When it’s my turn to go, I talk about all the years I spent in hiding, trying to be straight. In my new version of events, I had a fake boyfriend who was also gay, and a girlfriend named Mariana who wanted to be a dancer and had eyes so green they looked blue. I tell the group that it never went further than us holding hands because she moved to New York City to chase her dream of being a prima ballerina.
When I’m done, Char says I’m possessed with something unholy, that I am dirty, infected with the filth of hell. She says it was because I had no mom that I turned out this way.
Then Hyde sets in, though his tone is gentler than Char’s, Grammy must have told them about the wings, because he says that my wings are devil-spawned, proof that I’m twisted, that something was wrong with me from the day I entered this world. He tells me that whenever I feel my old ways coming back, I should visualize what will happen to me if I can’t allow myself to be saved—how hell will claim me like it claimed so many other queers.
As they’re saying these things, I have to remind myself that I’m not disgusting like they say, that there’s nothing really wrong with me.
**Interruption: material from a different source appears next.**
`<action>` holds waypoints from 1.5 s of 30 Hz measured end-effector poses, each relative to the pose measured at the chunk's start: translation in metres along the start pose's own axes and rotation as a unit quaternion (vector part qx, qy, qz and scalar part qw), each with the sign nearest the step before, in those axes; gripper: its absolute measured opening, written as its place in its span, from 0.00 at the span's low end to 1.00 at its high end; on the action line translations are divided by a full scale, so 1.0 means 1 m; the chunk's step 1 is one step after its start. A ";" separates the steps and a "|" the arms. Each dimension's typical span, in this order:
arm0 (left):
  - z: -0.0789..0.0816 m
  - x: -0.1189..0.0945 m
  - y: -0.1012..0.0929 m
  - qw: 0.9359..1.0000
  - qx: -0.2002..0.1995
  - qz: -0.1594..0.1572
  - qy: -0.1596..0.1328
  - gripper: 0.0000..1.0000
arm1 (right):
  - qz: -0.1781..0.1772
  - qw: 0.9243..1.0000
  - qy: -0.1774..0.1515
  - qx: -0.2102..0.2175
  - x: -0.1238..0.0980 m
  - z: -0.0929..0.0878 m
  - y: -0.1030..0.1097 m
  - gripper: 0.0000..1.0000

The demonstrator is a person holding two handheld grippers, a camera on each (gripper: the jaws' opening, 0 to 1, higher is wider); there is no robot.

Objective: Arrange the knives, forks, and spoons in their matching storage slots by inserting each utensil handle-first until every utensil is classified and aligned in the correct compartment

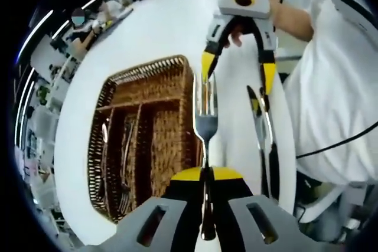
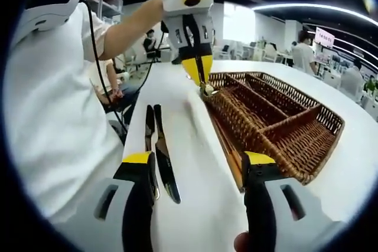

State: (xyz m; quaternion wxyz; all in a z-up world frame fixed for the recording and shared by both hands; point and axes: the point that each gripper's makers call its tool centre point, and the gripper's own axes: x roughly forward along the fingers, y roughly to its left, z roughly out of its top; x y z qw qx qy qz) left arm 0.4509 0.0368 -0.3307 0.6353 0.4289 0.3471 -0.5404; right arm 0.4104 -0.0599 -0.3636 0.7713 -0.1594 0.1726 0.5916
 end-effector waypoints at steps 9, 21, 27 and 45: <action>0.001 -0.005 0.011 1.000 0.010 0.004 0.003 0.01 | -0.006 1.000 -0.001 0.002 -0.001 0.002 -0.005 0.62; 0.003 -0.007 0.027 1.000 0.017 0.007 0.007 0.01 | -0.012 1.000 -0.002 0.004 -0.003 0.004 -0.009 0.62; 0.003 -0.004 0.033 1.000 0.019 0.006 0.010 0.01 | -0.017 1.000 -0.001 0.007 -0.004 0.005 -0.012 0.63; -0.002 0.002 0.055 1.000 0.019 0.008 0.019 0.01 | -0.034 0.999 -0.007 0.014 -0.006 0.010 -0.022 0.66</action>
While it’s happening, I avoid looking at Sarah and meet her gaze only when they’ve moved on to Jason—who confesses that sometimes he wishes he’d never been born at all. They tell him that if he’s going
to live in sin, maybe he shouldn’t have. Jason covers his mouth with a shaking hand, and in the light his skin is so sallow that it’s as translucent as paper.
When they get to Clio, she rolls her eyes.
“I got here because I met this girl, Iris, and we got together. You know, anywhere but Texas, two girls together is basically a normal thing. My parents opened a letter she sent me when I was home from college for the summer, and that’s how they found out and sent me here. It’s wrong, I know now that I’m ready to rejoin the outside world, but I love her”—she glances at Jason and quickly corrects herself—“loved her, that is. I love Jason now that we’ve both made such progress together.”
Hyde nods. “Very good, Clio. But remember, it’s not normal.”
Sarah’s staring at me, her eyes wild, and it takes me a minute to realize that she’s afraid.
I can’t go to her, so I stare back until they’ve finished the circle, until everyone has stood up, and we’re the only ones still seated, holding the pocket Bibles they make us open at the beginning and end of every session.
After that, I have my first private meeting with Char. We walk to her office in an uncomfortable silence. The room is covered in books with titles like Homosexuality: The Truth Behind the Mental Illness, and although she’s still wearing the same pair of tan riding pants and her coat is stained at the sleeves with flakes of tobacco, she has showered. A pencil holds her silver-white hair in a twisted bun. It’s still wet, leaving little droplets on her jacket.
I sit down at the mahogany desk, which looks older than the both of us. The top has long, catlike scratches on the surface. I notice framed pictures at the edge: one is of a young Char posing with a horse.
The room is dusty, books strewn over the floor. I feel the pit drop out of my stomach when I see a bowl full of ice, a bowl of steaming water, and a small silver device with clips that look like they attach to your fingers. Briefly and irrationally I think that she’s going to kill me, that I’ll be murdered and nobody will ever know, that my body will never leave this place. She won’t tell anyone, and Sarah will think that I ran away and left her here alone. Grammy will think that I just ran away, that I left everyone and my one shot at a normal life behind.